Diachenko set sail for the United States naval base at Sasebo, Japan, on 30 June 1950, five days after the North Koreans crossed the 38th parallel. She supported the United Nations forces from her base in Sasebo, often transporting an underwater demolition team making beach surveys and conducting reconnaissance. She returned to the United States on 9 May 1951 for an overhaul. During her second tour of duty, from 10 March to 5 December 1952, Diachenko carried an underwater demolition team on reconnaissance missions and raids at Wonsan, North Korea. She participated in the bombardment and blockade of the Korean coast from Wonsan to Chongjin, North Korea. She set sail for the United States on 5 December 1952 for an overhaul.

==Between wars==
After hostilities ended, Diachenko returned to Japan on 22 August 1953 with the 2nd Marine Reconnaissance Unit, delivering them to Nagoya. She spent the remainder of the year participating in amphibious exercises in Japanese waters. She served as a station ship in Hong Kong from 27 February to 6 March 1954 before returning to San Diego on 7 May. Diachenko sailed from San Diego on 31 March 1955, arriving at Yokosuka, Japan, on 19 April. On 3 May, she reported to Hai Phong, French Indochina, where she served as flagship for the Evacuation Unit Commander during Operation Passage to Freedom, carrying refugees out of Communist North Vietnam and into South Vietnam. She returned to San Diego on 30 September 1955.

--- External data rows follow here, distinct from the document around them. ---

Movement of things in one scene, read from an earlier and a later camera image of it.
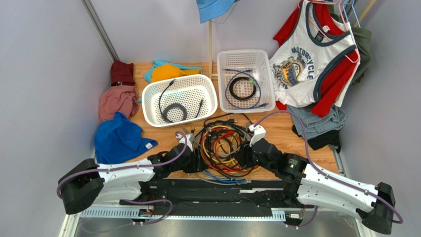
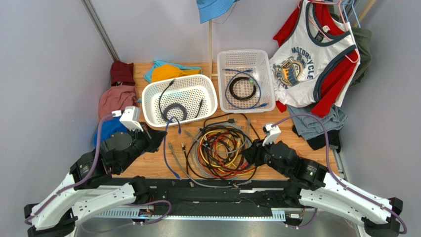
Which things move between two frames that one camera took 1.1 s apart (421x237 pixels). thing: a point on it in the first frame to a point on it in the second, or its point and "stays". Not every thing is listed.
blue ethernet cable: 256,105 stays
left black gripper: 196,165 to 153,137
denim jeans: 315,125 stays
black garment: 331,138 stays
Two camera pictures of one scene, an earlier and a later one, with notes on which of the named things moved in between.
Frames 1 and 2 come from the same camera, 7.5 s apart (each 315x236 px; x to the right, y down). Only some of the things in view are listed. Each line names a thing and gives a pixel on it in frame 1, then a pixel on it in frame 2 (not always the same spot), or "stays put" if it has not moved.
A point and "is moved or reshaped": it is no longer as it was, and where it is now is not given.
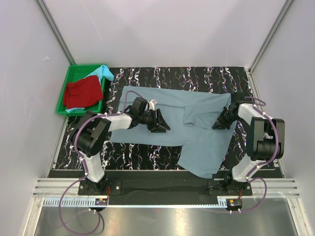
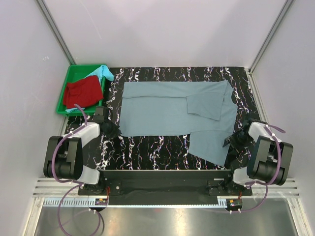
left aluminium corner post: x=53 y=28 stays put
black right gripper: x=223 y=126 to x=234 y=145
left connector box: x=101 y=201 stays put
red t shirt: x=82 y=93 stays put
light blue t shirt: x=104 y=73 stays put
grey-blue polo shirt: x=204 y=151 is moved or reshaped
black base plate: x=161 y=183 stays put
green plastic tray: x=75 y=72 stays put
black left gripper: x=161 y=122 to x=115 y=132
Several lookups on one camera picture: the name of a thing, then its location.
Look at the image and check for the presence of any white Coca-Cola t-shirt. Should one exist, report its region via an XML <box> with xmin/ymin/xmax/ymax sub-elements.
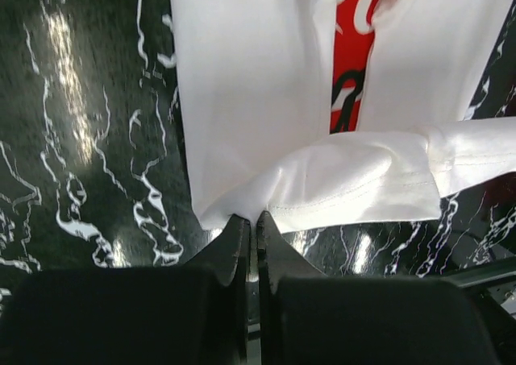
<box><xmin>170</xmin><ymin>0</ymin><xmax>515</xmax><ymax>232</ymax></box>

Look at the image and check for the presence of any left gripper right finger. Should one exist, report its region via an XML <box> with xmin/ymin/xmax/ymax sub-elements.
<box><xmin>256</xmin><ymin>212</ymin><xmax>515</xmax><ymax>364</ymax></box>

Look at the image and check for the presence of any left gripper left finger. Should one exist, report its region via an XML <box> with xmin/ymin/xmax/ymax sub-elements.
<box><xmin>1</xmin><ymin>216</ymin><xmax>248</xmax><ymax>364</ymax></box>

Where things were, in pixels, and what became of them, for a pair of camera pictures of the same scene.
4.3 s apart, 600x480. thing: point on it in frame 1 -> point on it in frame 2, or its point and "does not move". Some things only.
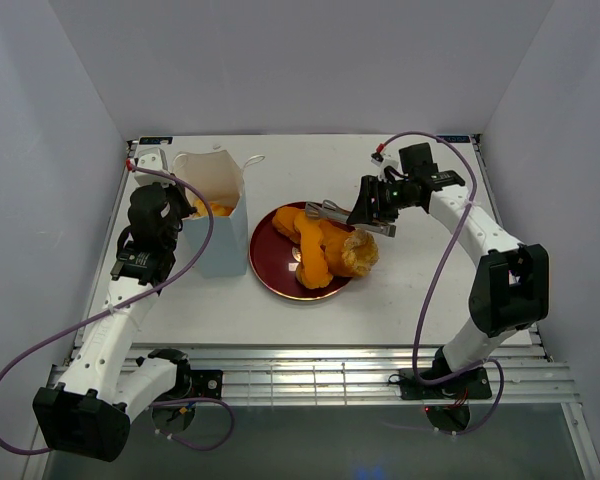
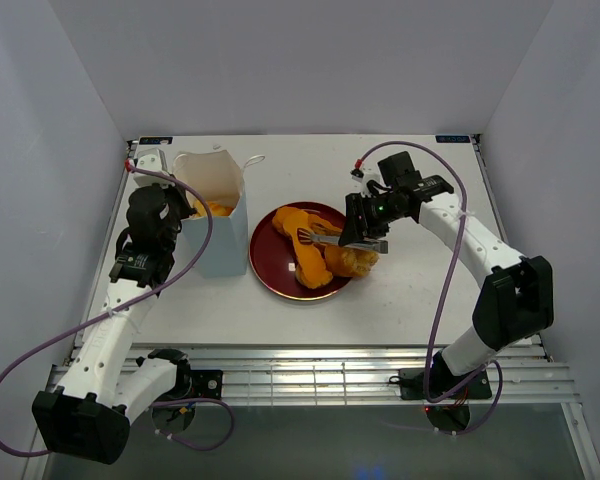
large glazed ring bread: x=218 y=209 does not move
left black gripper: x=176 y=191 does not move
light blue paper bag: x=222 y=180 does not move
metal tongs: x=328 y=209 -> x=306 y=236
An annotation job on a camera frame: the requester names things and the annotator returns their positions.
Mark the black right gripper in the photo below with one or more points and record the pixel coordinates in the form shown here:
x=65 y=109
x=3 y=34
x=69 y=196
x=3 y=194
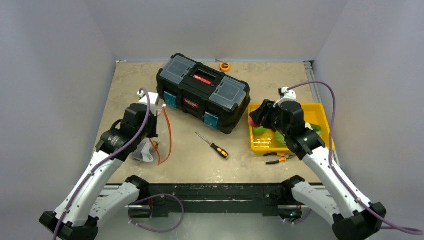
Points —
x=264 y=111

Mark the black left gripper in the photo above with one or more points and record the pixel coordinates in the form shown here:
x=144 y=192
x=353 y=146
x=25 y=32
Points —
x=153 y=133

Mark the red pink peach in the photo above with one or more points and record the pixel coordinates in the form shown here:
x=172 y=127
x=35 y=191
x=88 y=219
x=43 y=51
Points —
x=252 y=124

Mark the clear orange zip top bag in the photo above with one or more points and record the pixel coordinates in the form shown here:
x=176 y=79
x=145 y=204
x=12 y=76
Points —
x=158 y=149

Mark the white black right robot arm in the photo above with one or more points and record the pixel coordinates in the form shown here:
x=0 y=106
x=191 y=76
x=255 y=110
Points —
x=351 y=214

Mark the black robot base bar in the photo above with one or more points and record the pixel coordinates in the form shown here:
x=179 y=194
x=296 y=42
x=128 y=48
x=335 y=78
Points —
x=266 y=199

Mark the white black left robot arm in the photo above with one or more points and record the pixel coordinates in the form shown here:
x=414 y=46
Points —
x=80 y=216

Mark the orange black pliers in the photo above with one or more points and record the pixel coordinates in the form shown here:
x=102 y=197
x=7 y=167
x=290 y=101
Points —
x=283 y=157

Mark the green cucumber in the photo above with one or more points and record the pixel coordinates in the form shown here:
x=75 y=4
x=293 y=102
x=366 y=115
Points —
x=316 y=128

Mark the black yellow screwdriver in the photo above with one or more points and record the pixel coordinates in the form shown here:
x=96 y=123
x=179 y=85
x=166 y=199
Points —
x=222 y=153

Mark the yellow plastic tray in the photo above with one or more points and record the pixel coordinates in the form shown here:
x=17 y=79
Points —
x=314 y=113

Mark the black plastic toolbox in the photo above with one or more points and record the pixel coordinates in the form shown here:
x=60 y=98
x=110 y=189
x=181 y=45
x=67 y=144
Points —
x=214 y=97

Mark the yellow tape measure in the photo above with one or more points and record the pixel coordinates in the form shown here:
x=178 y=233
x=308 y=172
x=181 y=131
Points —
x=224 y=66

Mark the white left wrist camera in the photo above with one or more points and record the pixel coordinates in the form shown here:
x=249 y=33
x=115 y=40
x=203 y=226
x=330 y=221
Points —
x=151 y=99

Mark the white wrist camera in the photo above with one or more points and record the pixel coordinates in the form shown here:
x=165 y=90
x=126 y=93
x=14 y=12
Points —
x=151 y=99
x=285 y=95

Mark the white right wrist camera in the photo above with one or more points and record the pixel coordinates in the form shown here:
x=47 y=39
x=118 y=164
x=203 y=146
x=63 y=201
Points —
x=285 y=95

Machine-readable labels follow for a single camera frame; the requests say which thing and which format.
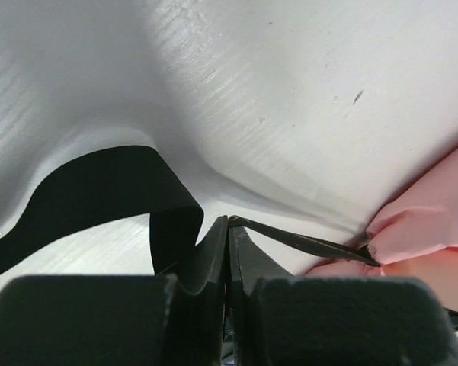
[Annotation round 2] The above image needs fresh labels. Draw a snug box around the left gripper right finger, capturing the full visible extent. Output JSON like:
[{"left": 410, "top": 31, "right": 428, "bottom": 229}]
[{"left": 228, "top": 223, "right": 458, "bottom": 365}]

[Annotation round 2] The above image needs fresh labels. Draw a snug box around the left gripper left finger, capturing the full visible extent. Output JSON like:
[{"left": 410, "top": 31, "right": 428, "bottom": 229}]
[{"left": 0, "top": 217, "right": 228, "bottom": 365}]

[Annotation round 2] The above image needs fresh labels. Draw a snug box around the black ribbon gold lettering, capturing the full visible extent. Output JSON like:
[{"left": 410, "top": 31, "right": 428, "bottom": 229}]
[{"left": 0, "top": 146, "right": 377, "bottom": 295}]

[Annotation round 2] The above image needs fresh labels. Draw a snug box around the pink wrapping paper sheet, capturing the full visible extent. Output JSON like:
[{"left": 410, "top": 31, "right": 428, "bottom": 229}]
[{"left": 307, "top": 148, "right": 458, "bottom": 312}]

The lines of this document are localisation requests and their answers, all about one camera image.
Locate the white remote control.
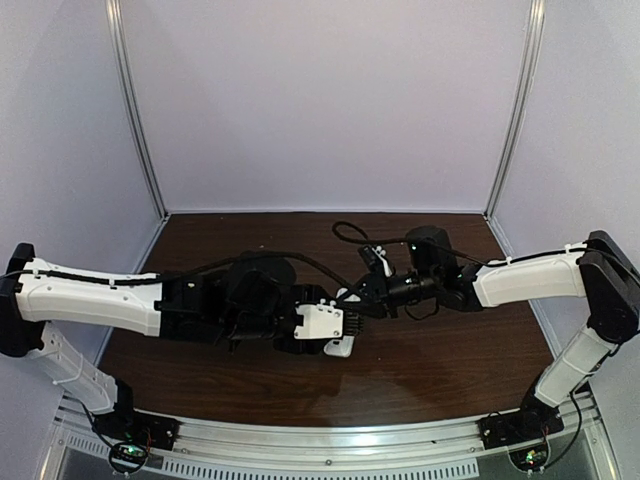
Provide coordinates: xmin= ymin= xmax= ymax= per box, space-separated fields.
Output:
xmin=322 ymin=287 xmax=364 ymax=359

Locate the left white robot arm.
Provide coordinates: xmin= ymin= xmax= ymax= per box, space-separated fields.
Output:
xmin=1 ymin=244 xmax=345 ymax=425

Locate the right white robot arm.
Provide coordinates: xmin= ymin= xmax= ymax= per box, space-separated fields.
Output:
xmin=339 ymin=225 xmax=639 ymax=418

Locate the left black cable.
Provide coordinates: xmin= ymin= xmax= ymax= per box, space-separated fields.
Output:
xmin=0 ymin=252 xmax=361 ymax=291

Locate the black cable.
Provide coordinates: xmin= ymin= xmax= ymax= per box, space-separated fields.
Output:
xmin=332 ymin=221 xmax=501 ymax=266
xmin=0 ymin=252 xmax=361 ymax=291

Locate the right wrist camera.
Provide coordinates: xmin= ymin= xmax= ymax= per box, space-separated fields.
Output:
xmin=358 ymin=245 xmax=394 ymax=278

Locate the right black cable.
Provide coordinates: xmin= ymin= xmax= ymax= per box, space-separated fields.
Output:
xmin=332 ymin=221 xmax=501 ymax=266

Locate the aluminium front rail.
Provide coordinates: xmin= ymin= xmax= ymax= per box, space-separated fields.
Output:
xmin=49 ymin=394 xmax=611 ymax=480

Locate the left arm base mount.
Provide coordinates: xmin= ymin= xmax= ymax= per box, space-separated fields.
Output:
xmin=93 ymin=410 xmax=181 ymax=451

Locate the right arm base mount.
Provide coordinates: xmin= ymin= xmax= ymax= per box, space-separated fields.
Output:
xmin=477 ymin=399 xmax=564 ymax=449

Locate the right aluminium frame post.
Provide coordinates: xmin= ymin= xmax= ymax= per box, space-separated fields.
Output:
xmin=484 ymin=0 xmax=546 ymax=220

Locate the aluminium frame post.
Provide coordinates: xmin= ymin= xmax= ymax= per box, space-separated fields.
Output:
xmin=105 ymin=0 xmax=169 ymax=220
xmin=484 ymin=0 xmax=546 ymax=220

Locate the left aluminium frame post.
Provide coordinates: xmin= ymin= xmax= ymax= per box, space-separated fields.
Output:
xmin=105 ymin=0 xmax=169 ymax=220

Diachenko left San Diego on 28 August 1956, and headed to Yokosuka, Japan, where she picked up an underwater demolition team. She then picked up a Marine reconnaissance company at Okinawa and sailed them to Thailand, where they trained their Thai counterparts. She also participated in amphibious exercises and landings at Iwo Jima, Okinawa, and Luzon. She returned to San Diego on 26 August 1957 to train reserves and operate with underwater demolition teams.

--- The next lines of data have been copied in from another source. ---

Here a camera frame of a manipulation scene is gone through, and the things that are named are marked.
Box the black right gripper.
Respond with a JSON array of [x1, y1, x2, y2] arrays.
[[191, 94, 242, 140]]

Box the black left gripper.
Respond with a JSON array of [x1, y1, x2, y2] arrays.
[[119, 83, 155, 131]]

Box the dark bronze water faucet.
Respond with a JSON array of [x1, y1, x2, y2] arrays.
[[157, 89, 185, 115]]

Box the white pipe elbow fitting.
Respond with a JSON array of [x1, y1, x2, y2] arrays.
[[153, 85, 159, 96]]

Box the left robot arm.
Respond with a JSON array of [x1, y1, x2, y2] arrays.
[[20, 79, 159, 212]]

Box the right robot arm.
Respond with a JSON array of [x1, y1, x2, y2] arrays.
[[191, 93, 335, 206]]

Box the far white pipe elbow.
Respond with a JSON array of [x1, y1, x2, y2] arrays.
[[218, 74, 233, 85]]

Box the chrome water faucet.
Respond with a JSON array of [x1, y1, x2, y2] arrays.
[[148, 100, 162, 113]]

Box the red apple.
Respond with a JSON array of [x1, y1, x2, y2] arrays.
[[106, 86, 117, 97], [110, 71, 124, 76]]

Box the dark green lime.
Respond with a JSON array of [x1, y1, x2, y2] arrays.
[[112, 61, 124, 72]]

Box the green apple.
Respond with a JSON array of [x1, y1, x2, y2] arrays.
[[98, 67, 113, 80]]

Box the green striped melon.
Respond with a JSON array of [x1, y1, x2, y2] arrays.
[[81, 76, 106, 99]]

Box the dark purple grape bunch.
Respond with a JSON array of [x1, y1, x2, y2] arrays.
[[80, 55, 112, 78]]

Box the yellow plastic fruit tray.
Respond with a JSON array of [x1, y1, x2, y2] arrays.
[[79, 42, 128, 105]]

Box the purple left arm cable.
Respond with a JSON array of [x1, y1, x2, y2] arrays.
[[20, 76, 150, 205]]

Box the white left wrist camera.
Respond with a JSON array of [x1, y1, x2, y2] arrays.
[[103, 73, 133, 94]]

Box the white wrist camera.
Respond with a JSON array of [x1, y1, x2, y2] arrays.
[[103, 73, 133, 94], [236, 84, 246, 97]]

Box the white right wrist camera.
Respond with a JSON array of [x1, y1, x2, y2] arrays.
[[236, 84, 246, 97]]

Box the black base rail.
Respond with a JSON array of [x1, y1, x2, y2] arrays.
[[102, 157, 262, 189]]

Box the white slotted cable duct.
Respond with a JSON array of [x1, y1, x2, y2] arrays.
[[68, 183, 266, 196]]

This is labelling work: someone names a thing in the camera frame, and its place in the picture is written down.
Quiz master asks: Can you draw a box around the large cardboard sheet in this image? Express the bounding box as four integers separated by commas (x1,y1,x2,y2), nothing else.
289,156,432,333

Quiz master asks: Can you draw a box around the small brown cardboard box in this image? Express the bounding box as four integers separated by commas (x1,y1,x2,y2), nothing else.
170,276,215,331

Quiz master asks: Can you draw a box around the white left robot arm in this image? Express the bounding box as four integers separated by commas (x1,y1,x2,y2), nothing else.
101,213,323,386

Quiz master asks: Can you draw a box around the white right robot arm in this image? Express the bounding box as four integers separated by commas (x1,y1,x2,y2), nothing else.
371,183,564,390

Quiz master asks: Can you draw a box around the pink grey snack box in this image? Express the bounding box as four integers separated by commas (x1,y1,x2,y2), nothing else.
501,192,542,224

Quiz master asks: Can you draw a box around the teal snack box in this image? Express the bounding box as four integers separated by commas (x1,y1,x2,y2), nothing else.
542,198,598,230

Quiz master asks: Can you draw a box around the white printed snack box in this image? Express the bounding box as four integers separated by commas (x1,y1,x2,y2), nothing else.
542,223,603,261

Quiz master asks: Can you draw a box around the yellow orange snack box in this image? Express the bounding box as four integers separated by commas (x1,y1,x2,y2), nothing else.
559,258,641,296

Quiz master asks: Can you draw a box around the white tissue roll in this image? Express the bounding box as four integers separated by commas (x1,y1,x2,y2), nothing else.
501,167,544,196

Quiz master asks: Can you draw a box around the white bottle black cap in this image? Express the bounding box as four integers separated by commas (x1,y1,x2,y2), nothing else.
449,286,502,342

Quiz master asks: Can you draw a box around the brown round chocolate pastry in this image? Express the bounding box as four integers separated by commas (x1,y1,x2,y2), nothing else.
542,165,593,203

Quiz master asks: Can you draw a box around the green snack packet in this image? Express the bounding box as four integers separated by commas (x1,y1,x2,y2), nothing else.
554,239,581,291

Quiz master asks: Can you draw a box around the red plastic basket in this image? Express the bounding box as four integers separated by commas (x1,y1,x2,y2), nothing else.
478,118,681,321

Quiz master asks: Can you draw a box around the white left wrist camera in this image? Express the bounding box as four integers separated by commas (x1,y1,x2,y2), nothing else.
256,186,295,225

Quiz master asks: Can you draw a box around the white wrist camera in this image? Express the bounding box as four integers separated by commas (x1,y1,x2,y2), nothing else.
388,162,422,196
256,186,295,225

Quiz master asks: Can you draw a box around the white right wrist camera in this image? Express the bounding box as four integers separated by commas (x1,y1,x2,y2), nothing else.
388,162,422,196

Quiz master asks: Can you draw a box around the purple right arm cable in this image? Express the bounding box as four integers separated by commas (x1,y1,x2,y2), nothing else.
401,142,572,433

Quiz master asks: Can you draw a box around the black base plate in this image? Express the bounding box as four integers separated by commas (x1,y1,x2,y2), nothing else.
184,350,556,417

Diachenko returned to the West Pacific on 12 June 1958 and operated out of Okinawa and Subic Bay, Luzon, and in Japanese waters. On 23 August, she dropped off 6 LCVPs at Djakarta, Java. She conducted exercises with Chinese Nationalist forces at Taiwan from 1 to 10 September. Upon her return to San Diego, Diachenko resumed local operations until she was placed into the reserve fleet on 1 April 1959. She was decommissioned on 30 June 1959.

==Vietnam War==
Diachenko was recommissioned in 1961. She served in Vietnam for three years, from 18 July 1965 to 12 August 1968. She played a role in the defense of South Vietnam and phases two, four, and five of the American counteroffensive. She also participated in the Tet Offensive in 1968. With the war winding down, Diachenko returned to San Diego where she was reclassified as an amphibious transport, small, (LPR-123) on 1 January 1969. She was decommissioned on 30 July 1969 and transferred to the reserve fleet.

==Final period in commission==
Diachenko was recommissioned on 1 November 1971.

==Final decommissioning and disposal==
Diachenko was stricken from the Naval Vessel Register on 15 September 1974, and sold for scrapping on 1 June 1975.